THE PROBLEM:
Take the data below and write it out exactly, except for the pictures.

COLLECTED DATA:
· · · ·

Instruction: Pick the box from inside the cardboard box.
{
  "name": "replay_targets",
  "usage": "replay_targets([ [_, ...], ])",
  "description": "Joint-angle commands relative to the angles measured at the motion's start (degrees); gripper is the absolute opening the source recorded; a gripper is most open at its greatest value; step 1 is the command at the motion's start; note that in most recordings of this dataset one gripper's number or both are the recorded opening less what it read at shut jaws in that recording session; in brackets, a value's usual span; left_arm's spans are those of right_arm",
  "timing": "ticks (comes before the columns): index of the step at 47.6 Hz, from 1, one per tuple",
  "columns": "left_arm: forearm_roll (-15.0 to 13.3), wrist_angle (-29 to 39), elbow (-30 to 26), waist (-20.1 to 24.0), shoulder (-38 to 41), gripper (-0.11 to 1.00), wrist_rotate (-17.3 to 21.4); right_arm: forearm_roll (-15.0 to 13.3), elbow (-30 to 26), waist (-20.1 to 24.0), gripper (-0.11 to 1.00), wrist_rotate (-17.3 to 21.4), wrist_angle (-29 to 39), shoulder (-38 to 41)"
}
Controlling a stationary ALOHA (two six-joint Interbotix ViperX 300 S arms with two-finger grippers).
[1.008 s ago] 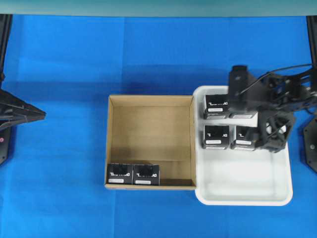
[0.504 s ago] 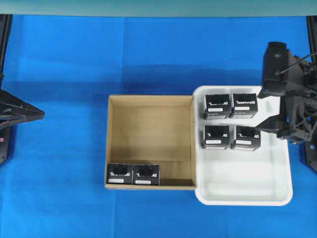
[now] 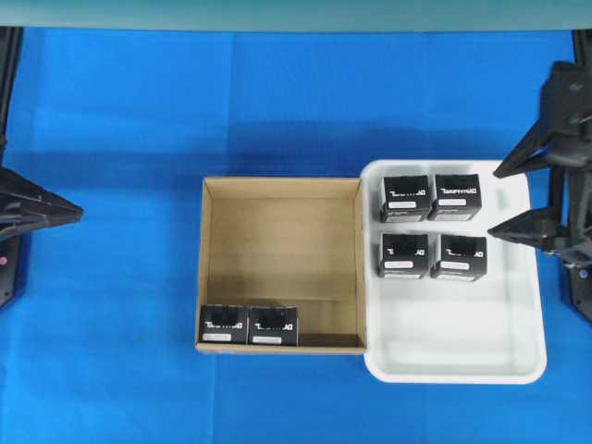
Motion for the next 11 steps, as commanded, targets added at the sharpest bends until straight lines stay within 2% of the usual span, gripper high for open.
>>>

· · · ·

RESPONSE:
Instruction: Pick the box from inside the cardboard box.
{
  "name": "replay_targets",
  "usage": "replay_targets([ [_, ...], ])",
  "description": "Joint-angle commands relative to the angles measured at the motion's start (degrees); gripper is the absolute opening the source recorded; a gripper is most open at its greatest value; step 1 is the command at the motion's start; note that in most recordings of this dataset one gripper's number or both are the recorded opening less what it read at shut jaws in that recording session; in brackets, a value's usual span; left_arm's spans are those of right_arm",
  "timing": "ticks (comes before the columns): index of the step at 47.6 Hz, from 1, one per tuple",
  "columns": "left_arm: forearm_roll (-15.0 to 13.3), wrist_angle (-29 to 39), elbow (-30 to 26), waist (-20.1 to 24.0), shoulder (-38 to 41), gripper (-0.11 to 1.00), wrist_rotate (-17.3 to 21.4); right_arm: forearm_roll (-15.0 to 13.3), elbow (-30 to 26), waist (-20.1 to 24.0), gripper (-0.11 to 1.00), wrist_rotate (-17.3 to 21.4), wrist_angle (-29 to 39), shoulder (-38 to 41)"
}
Controlling a stationary ALOHA (two six-joint Interbotix ViperX 300 S arms with two-finger grippers).
[1.008 s ago] 
[0.504 s ago] 
[now] 
Motion for the next 11 steps, as commanded, targets added at the sharpest bends until straight lines stay within 2% of the usual span, gripper high for open.
>>>

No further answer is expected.